La tarea de los Baremboim, los Saïd, Rabin, los moderados de uno y otro bando, se ha silenciado. Edward Saïd, el ensayista, profesor de literatura y músico palestino, ha escrito profusamente sobre el dolor de su pueblo, sobre la expulsión de sus territorios en el año 48, sobre la violencia ejercida por el estado de Israel sobre sus hermanos. Daniel Baremboim, el gran pianista y director de orquesta, nacido en la Argentina y amante de nuestro país, llevado por sus padres a Israel, país del que es ciudadano, por lo tanto de familia de sionistas, es uno de los críticos más agudos de la política de Israel. Los dos han creado el grupo musical que recorre el mundo, formado por árabes y judíos. Esta idea parece estar muy lejos de la realidad, sin embargo no deja de ser una utopía viva. Los judíos debemos reconocer que hoy en el mundo no hay un problema judío sino un problema palestino, me refiero a una opresión del pueblo palestino. Que tienen derecho a un estado como lo tenía el pueblo judío al fin de la segunda guerra.
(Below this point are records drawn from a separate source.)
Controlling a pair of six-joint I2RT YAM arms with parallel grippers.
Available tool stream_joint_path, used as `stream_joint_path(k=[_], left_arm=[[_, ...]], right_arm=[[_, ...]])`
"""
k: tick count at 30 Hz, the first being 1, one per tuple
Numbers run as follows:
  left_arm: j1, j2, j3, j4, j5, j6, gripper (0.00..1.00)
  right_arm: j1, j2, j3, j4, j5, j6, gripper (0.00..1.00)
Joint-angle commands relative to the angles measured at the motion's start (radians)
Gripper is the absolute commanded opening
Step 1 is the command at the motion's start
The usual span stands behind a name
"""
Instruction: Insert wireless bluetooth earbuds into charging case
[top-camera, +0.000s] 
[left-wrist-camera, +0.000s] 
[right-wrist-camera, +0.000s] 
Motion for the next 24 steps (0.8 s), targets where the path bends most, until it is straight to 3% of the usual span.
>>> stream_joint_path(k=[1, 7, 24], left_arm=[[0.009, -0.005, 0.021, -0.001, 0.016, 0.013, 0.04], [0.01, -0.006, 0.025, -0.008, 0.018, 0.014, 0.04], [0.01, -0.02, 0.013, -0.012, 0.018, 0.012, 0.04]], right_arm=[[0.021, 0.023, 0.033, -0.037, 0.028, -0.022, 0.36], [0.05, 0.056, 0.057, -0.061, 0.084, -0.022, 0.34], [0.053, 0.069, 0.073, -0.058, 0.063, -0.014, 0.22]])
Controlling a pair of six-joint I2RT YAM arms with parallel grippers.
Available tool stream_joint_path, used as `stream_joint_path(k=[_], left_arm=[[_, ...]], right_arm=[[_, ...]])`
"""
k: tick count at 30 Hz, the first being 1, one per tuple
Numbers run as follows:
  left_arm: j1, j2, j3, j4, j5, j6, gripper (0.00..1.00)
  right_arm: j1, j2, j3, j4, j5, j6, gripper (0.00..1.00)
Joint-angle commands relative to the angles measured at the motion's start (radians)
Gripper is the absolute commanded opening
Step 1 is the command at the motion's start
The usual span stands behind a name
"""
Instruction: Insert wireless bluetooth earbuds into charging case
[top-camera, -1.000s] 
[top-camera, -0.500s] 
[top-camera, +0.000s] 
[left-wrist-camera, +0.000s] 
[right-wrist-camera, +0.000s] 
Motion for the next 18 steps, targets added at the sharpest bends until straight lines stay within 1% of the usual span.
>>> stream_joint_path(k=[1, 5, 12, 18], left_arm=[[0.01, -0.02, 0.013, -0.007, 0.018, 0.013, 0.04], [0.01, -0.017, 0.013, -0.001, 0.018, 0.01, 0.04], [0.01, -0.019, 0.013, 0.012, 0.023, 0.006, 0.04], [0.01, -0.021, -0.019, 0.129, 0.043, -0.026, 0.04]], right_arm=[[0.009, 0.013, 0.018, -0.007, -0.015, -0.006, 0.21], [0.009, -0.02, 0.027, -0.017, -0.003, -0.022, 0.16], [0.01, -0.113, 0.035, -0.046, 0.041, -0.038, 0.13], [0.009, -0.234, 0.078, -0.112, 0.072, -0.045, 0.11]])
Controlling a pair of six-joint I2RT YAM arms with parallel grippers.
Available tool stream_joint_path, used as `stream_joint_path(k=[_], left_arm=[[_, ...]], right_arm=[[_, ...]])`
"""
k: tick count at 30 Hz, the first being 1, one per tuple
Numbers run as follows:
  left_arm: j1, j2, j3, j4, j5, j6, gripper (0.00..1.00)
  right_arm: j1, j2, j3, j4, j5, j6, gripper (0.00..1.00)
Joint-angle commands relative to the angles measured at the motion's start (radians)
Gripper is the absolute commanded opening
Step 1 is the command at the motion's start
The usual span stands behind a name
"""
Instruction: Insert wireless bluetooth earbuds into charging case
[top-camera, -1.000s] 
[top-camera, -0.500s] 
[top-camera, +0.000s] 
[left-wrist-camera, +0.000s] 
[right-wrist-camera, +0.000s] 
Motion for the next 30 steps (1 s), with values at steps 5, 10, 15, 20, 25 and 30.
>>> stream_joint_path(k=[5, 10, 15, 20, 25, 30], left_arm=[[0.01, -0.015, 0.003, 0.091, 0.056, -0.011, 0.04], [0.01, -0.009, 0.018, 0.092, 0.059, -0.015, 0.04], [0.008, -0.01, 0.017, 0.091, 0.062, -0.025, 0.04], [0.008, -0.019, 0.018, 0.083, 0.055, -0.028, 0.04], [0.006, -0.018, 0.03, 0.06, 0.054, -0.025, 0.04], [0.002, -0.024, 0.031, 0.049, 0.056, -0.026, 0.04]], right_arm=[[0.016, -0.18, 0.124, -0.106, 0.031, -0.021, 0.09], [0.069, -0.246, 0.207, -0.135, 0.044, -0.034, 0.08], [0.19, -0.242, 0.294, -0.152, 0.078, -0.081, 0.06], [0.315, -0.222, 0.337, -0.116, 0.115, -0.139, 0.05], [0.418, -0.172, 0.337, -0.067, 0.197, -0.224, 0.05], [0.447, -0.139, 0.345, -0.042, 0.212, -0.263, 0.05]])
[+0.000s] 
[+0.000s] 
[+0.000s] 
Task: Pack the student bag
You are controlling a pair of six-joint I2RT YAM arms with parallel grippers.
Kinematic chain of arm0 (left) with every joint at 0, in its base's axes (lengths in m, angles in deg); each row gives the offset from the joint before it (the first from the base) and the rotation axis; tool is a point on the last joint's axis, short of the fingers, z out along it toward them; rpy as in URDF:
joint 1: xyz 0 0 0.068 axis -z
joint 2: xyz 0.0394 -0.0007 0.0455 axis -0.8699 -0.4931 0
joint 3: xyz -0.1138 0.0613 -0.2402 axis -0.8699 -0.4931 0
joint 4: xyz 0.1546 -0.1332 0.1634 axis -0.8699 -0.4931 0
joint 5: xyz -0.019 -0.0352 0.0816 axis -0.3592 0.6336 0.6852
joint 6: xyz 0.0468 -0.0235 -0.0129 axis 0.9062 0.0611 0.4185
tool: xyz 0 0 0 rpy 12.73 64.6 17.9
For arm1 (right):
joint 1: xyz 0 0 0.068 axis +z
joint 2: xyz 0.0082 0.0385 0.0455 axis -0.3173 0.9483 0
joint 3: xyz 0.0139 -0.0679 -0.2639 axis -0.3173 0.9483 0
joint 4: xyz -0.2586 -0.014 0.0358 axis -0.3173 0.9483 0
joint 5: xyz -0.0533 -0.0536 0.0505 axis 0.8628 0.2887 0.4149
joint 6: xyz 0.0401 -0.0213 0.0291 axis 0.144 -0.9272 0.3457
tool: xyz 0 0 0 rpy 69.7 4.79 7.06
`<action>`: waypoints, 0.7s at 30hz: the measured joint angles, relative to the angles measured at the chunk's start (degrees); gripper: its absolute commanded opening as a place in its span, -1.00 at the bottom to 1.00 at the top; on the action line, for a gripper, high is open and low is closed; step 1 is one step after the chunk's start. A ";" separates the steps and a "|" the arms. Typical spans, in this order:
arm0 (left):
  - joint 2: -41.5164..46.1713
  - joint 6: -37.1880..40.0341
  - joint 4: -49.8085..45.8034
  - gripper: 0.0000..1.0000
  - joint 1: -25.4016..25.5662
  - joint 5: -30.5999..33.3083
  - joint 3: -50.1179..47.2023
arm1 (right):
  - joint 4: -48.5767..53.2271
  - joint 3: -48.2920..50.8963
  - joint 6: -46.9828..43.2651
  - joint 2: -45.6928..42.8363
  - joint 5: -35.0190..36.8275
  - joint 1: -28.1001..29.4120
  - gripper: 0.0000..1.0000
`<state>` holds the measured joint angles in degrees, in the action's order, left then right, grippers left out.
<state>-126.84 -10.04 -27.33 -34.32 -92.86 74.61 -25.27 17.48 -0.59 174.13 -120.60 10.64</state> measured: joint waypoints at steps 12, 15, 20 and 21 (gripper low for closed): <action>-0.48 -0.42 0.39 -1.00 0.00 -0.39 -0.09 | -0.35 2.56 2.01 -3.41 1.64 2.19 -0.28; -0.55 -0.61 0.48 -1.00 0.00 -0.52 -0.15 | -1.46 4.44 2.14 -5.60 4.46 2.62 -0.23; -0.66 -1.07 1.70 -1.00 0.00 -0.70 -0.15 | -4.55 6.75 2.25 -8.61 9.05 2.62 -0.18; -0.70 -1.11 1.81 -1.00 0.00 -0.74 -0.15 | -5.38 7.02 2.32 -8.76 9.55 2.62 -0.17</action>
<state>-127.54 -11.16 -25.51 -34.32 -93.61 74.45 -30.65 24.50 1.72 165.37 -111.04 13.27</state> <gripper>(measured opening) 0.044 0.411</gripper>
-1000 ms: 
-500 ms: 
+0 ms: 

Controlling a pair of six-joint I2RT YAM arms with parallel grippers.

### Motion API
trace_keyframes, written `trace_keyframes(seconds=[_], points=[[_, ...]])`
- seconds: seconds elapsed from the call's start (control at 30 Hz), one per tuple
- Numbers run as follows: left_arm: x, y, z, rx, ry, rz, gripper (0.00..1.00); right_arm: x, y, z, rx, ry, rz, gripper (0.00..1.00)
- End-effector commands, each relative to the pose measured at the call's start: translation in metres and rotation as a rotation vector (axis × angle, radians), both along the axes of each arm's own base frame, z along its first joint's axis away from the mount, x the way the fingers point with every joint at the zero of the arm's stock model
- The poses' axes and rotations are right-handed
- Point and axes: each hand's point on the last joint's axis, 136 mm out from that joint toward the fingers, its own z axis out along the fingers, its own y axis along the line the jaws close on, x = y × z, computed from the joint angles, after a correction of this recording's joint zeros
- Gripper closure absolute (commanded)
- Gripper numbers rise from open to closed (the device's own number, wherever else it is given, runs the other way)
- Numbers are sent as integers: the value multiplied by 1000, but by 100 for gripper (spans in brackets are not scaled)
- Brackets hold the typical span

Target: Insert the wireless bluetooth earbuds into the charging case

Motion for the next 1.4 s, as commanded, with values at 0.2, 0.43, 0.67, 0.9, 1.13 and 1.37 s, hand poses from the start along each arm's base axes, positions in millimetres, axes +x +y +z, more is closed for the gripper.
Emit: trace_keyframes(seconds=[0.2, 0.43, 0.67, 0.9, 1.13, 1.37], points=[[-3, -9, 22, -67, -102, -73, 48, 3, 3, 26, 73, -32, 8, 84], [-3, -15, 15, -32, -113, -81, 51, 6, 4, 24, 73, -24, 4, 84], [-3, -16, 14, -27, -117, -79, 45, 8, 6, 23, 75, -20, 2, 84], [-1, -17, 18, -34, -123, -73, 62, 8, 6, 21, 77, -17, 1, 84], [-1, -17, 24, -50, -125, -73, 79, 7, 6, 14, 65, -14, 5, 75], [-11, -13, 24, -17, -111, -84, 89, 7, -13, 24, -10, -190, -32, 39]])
En realidad es algo absurdo que recomiende nada a los judíos ni a nadie. Es mi posición personal que me compromete sólo a mi mismo, es la que le trasmití a los representantes de la asociación Simón Wiesenthal, en una conversación que tuvimos no hace mucho, ellos que pertenecen a una organización creada por un soldado de la libertad, que derivó penosamente en llamarse cazadora de nazis, les dije esto mismo, que ya no hay problema judío. Sí hay, y siempre habrá, antisemitas, es decir imbéciles. El escritor Imre Kertesz tiene absoluta razón, el prejucio antijudío ya no es doctrinario, es sencillamente necio.

En uno de los últimos números del New Review of Books, se comenta la polémica que produjo un libro de dos académicos de la Kennedy School de Harvard sobre el lobby israelí en EE.UU y su peso en las decisiones de la política exterior yanqui. Entre argumentos que van y vienen, la posición de Chomsky, esta vez, fue la más razonable. El gobierno norteamericano no necesita de consejos de dirigentes judíos para seguirle el olor al petróleo.